In this case, with the aluminum rims, I'd go with Clay's numbers provided by the manufacturer. However, in the absence of information from an OEM on a part, the SAE torque numbers will steer you right. Included is a link to a page with the chart.
If you have a factory service manual for an older model car, it will sometimes have the SAE chart as an appendix. They'll have a note somewhere to the effect that: "When torque value is not supplied in this manual for a specific fastener, refer to the SAE specs herein." It's a handy piece of info.
http://www.dodgeram.org/tech/specs/bolts/SAE_bolts.html
Simply put, the point of torquing the bolt is to either elastically compress the material of the parts being clamped or elastically stretch the material in the bolt, either of which will serve to put the bolt in tension, thus keeping the assembly together.

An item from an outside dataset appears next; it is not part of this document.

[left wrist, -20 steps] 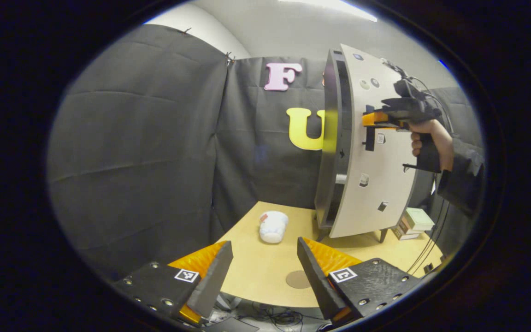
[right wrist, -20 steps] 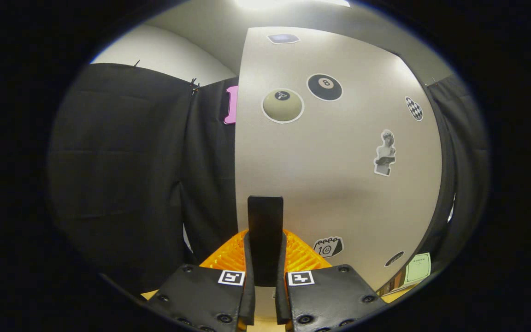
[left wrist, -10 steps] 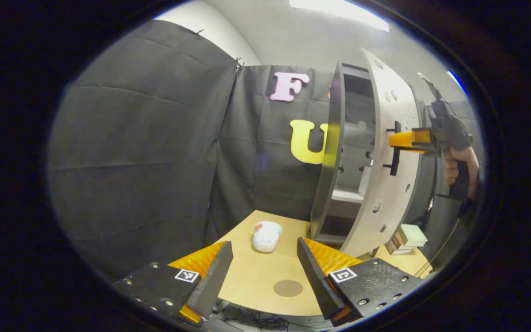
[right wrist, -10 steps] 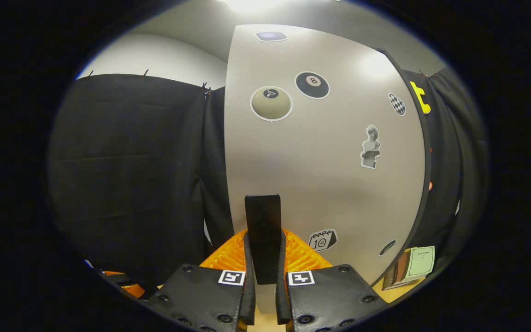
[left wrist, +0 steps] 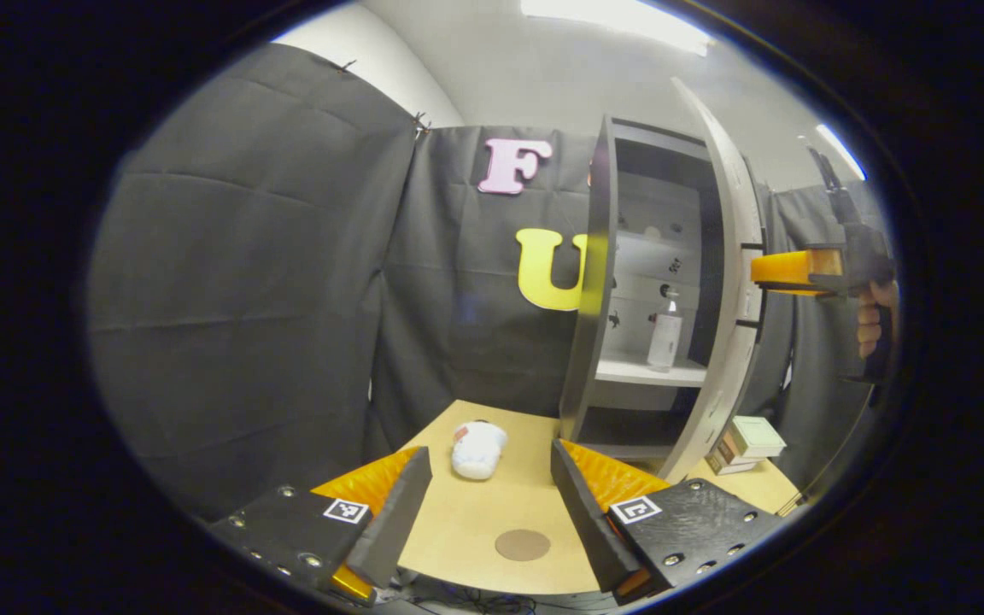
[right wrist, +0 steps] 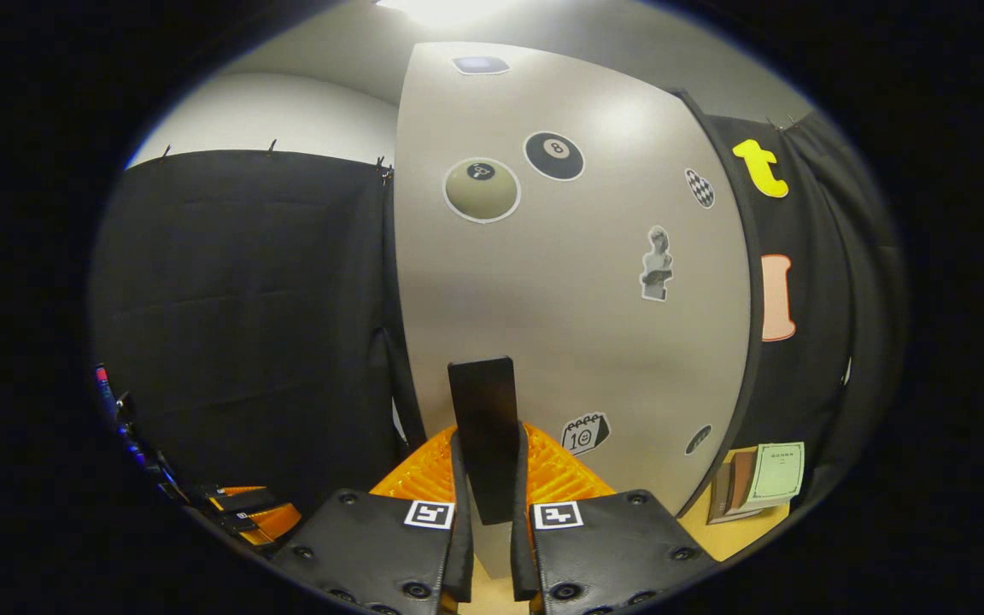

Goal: Open the cabinet door with the right hand, grasp the bottle in the cabinet with the left hand and place it on the coaster, then close the cabinet door with the right hand.

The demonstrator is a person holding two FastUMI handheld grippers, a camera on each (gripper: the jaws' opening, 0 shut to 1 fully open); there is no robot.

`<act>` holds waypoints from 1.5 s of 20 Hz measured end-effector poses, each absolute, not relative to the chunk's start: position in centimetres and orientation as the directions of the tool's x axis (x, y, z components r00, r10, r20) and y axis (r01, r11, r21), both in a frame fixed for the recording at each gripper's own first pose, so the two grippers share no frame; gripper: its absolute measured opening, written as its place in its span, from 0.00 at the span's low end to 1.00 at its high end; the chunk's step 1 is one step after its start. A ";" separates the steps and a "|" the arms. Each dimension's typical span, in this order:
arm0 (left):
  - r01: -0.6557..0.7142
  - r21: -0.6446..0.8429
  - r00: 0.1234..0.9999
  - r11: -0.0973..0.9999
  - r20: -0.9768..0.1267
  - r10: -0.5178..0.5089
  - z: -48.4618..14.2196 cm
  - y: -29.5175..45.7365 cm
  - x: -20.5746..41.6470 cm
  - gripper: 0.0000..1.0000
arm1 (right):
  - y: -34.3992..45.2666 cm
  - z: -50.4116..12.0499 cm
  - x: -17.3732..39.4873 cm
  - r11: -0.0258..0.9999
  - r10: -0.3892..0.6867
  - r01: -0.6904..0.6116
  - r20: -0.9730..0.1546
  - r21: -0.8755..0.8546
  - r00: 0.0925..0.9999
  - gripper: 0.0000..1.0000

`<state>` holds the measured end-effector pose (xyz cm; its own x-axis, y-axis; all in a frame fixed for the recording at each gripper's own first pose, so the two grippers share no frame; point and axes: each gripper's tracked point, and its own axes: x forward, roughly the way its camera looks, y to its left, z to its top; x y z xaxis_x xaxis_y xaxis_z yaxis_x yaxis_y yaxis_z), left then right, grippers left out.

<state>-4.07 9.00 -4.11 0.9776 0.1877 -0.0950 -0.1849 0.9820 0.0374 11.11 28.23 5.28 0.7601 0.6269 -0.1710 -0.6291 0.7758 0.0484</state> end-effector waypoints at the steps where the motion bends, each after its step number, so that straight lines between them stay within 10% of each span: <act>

So many factors can cause torque numbers to vary (lube on the threads, lube on the underside of the bolt head, gasket sealer, corrosion, etc.) that many have dropped torque in favor of actually measuring the bolt elongation. Or, in the case of OEM's, going to "torque-to-yield" bolts, particularly on headbolts. In other words, you tighten the bolt beyond the point where it will spring back to it's original length; once you pass that point, the clamping force will not increase, thus all the headbolts will have a nearly identical clamping force, reducing the chances of warpage and head gasket leaks. (Once a TTY headbolt has been tightened to spec, it goes into the scrap bin when you take it loose. Generally can't reuse them, though some people get away with it at times.)